*** Opening of Supplied material ***

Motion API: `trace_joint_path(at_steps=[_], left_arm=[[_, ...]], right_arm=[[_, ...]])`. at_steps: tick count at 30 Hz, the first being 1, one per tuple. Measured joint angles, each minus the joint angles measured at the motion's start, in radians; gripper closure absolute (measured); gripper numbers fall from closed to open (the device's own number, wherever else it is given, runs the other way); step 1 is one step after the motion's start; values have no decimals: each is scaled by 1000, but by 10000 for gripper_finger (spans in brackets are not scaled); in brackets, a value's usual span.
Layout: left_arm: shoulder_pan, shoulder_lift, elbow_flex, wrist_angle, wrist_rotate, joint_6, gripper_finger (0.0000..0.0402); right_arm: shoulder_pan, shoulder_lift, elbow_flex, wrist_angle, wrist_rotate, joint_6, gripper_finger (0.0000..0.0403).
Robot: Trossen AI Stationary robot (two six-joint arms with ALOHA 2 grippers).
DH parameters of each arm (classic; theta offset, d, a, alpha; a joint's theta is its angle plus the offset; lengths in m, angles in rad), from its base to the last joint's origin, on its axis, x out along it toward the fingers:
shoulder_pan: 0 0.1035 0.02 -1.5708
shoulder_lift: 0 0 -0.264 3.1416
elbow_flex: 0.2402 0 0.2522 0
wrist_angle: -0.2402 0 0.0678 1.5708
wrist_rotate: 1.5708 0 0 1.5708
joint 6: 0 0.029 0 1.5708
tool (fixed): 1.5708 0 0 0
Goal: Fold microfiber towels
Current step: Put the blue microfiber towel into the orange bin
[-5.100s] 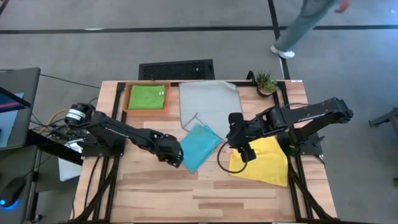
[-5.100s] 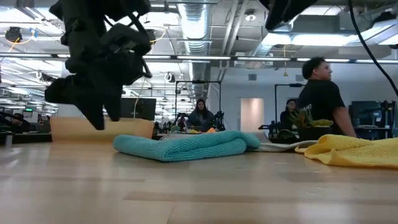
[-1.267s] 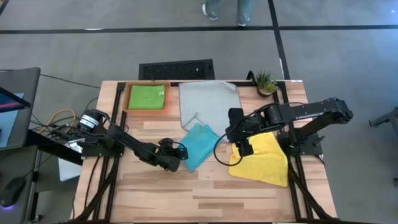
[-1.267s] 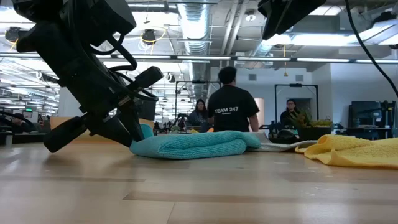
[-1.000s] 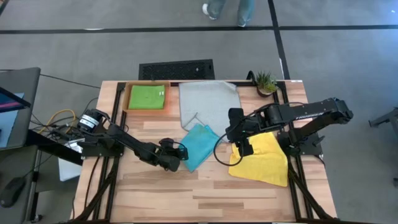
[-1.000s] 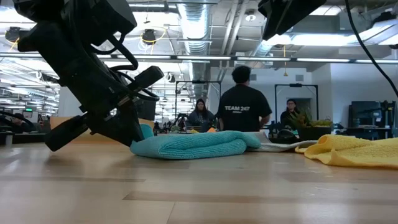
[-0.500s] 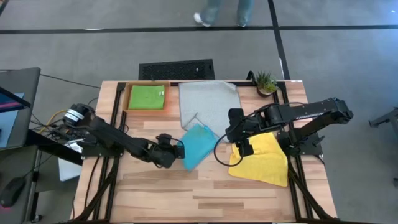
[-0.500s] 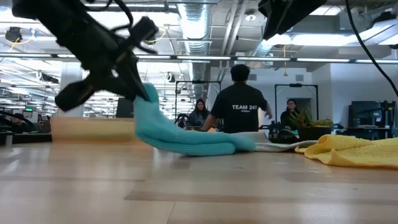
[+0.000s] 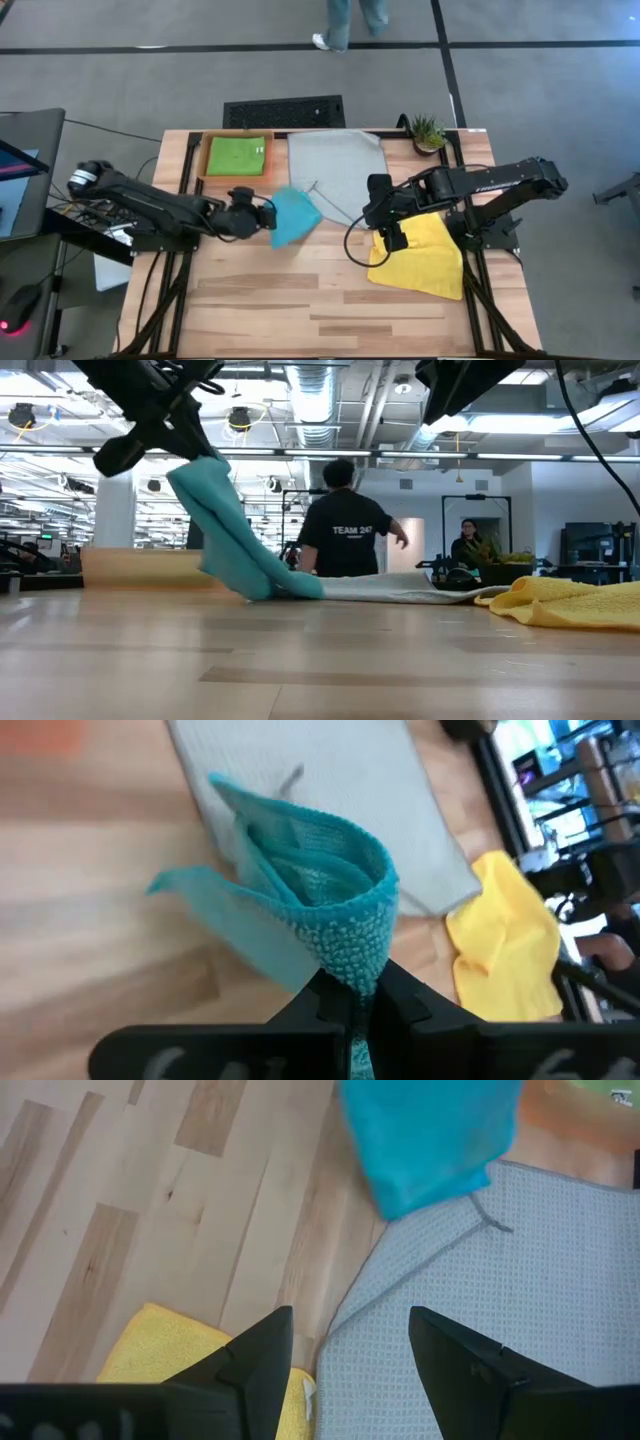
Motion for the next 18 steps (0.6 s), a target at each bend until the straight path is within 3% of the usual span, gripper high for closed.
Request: trace_joint_path(at_steps=[7, 15, 18], left_arm=[[98, -136, 0, -66, 33, 133, 401], [263, -230, 3, -129, 236, 312, 401], [318, -242, 45, -184, 266, 400, 401]], right_arm=[[-2, 0, 0, 5, 4, 28, 177], [-2, 0, 0, 13, 32, 140, 177], [-2, 0, 0, 17, 37, 191, 177]])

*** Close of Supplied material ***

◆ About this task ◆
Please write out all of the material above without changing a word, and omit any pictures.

◆ Answer to this exercise ◆
Motion API: `trace_joint_path(at_steps=[_], left_arm=[[_, ...]], right_arm=[[_, ...]])`. at_steps: tick count at 30 Hz, the first being 1, one per tuple. Measured joint angles, each minus the joint angles measured at the motion's start, in radians; gripper closure absolute (measured); gripper numbers fall from closed to open (the device's own number, wherever else it is given, runs the other way); step 1 is one step after the motion's start; values have no decimals: each is scaled by 1000, but by 10000 for gripper_finger (spans in brackets are not scaled); in brackets, a value's usual span.
Layout: left_arm: shoulder_pan, shoulder_lift, elbow_flex, wrist_angle, wrist_rotate, joint_6, gripper_finger (0.0000..0.0402); right_arm: shoulder_pan, shoulder_lift, elbow_flex, wrist_angle, wrist_rotate, joint_6, gripper_finger (0.0000..0.0403).
Robot: Trossen AI Stationary robot (two six-joint arms with ALOHA 2 grippers).
DH parameters of each arm (classic; theta offset, d, a, alpha; a joint's theta is its angle plus the offset; lengths in m, angles in rad), from its base to the last joint's origin, on its axis, x out along it toward the fingers:
shoulder_pan: 0 0.1035 0.02 -1.5708
shoulder_lift: 0 0 -0.264 3.1416
elbow_flex: 0.2402 0 0.2522 0
wrist_angle: -0.2402 0 0.0678 1.5708
wrist_rotate: 1.5708 0 0 1.5708
joint 6: 0 0.029 0 1.5708
tool (fixed): 1.5708 0 0 0
Goal: Fold microfiber towels
Current step: Put the blue microfiber towel into the orange bin
[-5.100s] 
[-5.100s] 
[-1.267s] 
[-1.267s] 
[-1.000s] 
[-1.000s] 
[-0.500s] 
[-0.500s] 
[+0.000s] 
Motion for the next 18 steps (0.6 s), a target at each bend until the straight path is within 3% of the usual span, gripper high for closed.
Request: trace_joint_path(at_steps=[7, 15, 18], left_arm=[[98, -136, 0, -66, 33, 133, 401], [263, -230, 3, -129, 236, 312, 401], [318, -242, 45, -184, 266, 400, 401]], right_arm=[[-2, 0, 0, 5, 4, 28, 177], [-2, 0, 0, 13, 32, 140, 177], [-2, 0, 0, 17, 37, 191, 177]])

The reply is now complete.